- Your assignment -
What is needed is an exact copy of the listing, with no pictures in it.
*** Supplied information
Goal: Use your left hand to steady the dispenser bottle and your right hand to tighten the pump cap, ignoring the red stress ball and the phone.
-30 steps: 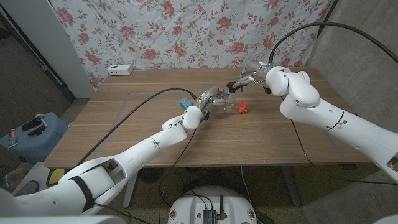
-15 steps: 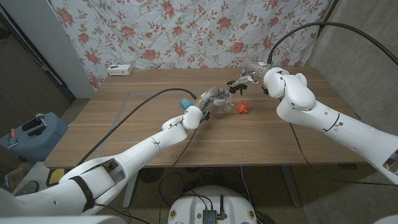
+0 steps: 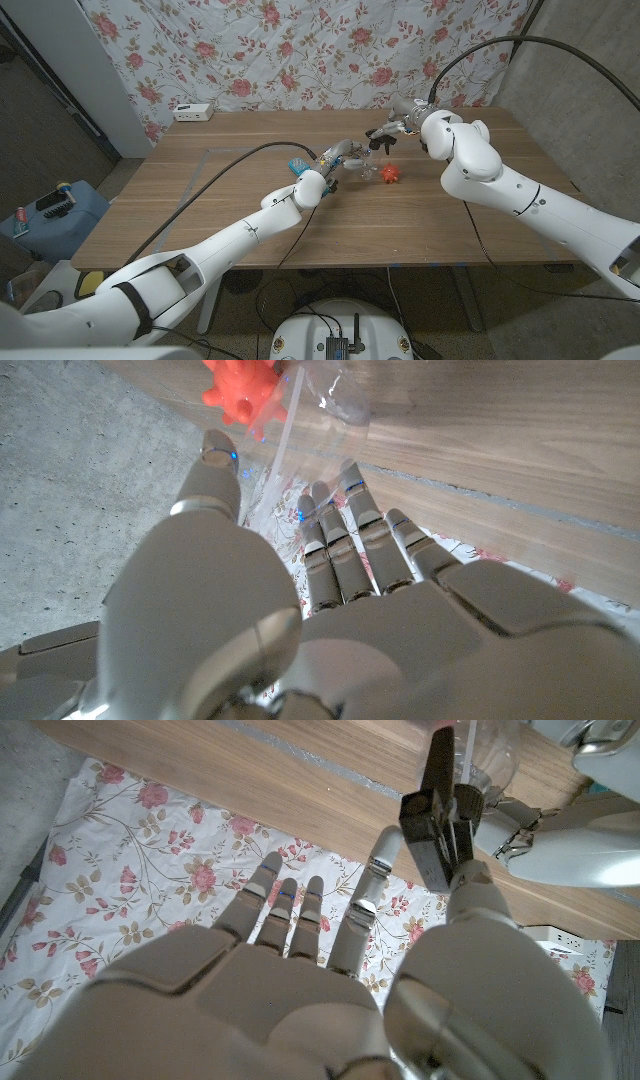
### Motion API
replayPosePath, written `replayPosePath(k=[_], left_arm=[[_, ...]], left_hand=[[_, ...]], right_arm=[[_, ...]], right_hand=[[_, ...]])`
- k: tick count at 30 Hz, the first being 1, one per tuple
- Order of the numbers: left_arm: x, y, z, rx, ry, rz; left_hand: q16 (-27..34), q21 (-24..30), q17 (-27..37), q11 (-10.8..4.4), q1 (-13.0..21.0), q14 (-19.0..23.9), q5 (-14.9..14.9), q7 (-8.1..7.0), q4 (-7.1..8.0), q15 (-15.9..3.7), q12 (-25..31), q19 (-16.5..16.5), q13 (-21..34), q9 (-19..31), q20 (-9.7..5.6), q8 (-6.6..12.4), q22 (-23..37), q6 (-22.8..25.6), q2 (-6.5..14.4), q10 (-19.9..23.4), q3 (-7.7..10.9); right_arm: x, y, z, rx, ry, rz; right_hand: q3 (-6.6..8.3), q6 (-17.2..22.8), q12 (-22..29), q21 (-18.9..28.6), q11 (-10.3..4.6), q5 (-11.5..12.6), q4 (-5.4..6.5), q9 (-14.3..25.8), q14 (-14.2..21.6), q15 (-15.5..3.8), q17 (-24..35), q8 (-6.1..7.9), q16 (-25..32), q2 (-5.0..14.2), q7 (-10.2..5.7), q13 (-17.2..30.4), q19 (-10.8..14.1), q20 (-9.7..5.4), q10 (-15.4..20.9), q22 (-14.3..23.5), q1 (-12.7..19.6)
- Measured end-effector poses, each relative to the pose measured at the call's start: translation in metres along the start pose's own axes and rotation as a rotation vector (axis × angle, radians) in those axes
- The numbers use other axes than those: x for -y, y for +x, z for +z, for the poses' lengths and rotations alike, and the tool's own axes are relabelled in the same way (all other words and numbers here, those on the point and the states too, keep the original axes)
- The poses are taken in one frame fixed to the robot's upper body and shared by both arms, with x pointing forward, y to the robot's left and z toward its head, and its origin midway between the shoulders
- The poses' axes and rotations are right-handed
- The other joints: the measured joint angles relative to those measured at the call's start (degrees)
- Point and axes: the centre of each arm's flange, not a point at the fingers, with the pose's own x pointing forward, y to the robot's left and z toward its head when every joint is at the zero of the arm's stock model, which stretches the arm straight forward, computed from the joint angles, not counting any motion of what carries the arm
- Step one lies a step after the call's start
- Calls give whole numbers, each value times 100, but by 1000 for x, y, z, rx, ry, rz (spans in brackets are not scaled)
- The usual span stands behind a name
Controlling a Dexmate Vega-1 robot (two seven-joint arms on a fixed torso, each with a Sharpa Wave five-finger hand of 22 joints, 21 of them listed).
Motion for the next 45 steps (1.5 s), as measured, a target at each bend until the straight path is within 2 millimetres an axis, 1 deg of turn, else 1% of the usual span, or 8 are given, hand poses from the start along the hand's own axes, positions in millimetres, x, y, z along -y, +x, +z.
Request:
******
- Exercise result -
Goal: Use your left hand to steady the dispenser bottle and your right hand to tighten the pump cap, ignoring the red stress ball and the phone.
-30 steps: 
-15 steps: 
+0 steps: 
### Motion API
replayPosePath, written `replayPosePath(k=[_], left_arm=[[_, ...]], left_hand=[[_, ...]], right_arm=[[_, ...]], right_hand=[[_, ...]])`
- k: tick count at 30 Hz, the first being 1, one per tuple
- Order of the numbers: left_arm: x, y, z, rx, ry, rz; left_hand: q16 (-27..34), q21 (-24..30), q17 (-27..37), q11 (-10.8..4.4), q1 (-13.0..21.0), q14 (-19.0..23.9), q5 (-14.9..14.9), q7 (-8.1..7.0), q4 (-7.1..8.0), q15 (-15.9..3.7), q12 (-25..31), q19 (-16.5..16.5), q13 (-21..34), q9 (-19..31), q20 (-9.7..5.6), q8 (-6.6..12.4), q22 (-23..37), q6 (-22.8..25.6), q2 (-6.5..14.4), q10 (-19.9..23.4), q3 (-7.7..10.9); right_arm: x, y, z, rx, ry, rz; right_hand: q3 (-6.6..8.3), q6 (-17.2..22.8), q12 (-22..29), q21 (-18.9..28.6), q11 (-10.3..4.6), q5 (-11.5..12.6), q4 (-5.4..6.5), q9 (-14.3..25.8), q14 (-14.2..21.6), q15 (-15.5..3.8), q17 (-24..35), q8 (-6.1..7.9), q16 (-25..32), q2 (-5.0..14.2), q7 (-10.2..5.7), q13 (-17.2..30.4), q19 (-10.8..14.1), q20 (-9.7..5.4), q10 (-15.4..20.9), q22 (-14.3..23.5), q1 (-12.7..19.6)
- Measured end-effector poses, each relative to the pose measured at the call's start: translation in metres along the start pose's own axes and rotation as a rotation vector (axis × angle, radians) in those axes
- The numbers use other axes than those: x for -y, y for +x, z for +z, for the poses' lengths and rotations alike, and the tool's own axes are relabelled in the same way (all other words and numbers here, those on the point and the states too, keep the original axes)
- The poses are taken in one frame fixed to the robot's upper body and shared by both arms, with x pointing forward, y to the robot's left and z toward its head, and its origin midway between the shoulders
- The poses' axes and rotations are right-handed
- The other joints: the measured joint angles relative to those measured at the call's start (degrees)
- Point and axes: the centre of each arm's flange, not a point at the fingers, with the pose's own x pointing forward, y to the robot's left and z toward its head when every joint is at the zero of the arm's stock model, which stretches the arm straight forward, computed from the joint angles, not counting any motion of what carries the arm
- Step one lies a step after the call's start
- Calls give whole numbers, each value times 100, but by 1000 for x, y, z, rx, ry, rz (spans in brackets are not scaled)
- The usual span stands behind a name
Controlling a Dexmate Vega-1 robot (two seven-joint arms on a fixed torso, each with a Sharpa Wave five-finger hand of 22 joints, 21 of them listed).
Motion for the next 45 steps (1.5 s), as measured, a target at each bend until the straight path is within 2 millimetres an axis, 1 deg of turn, else 1% of the usual span, or 8 are given, hand poses from the start along the hand's own axes, positions in millimetres, x, y, z along -y, +x, +z.
Request:

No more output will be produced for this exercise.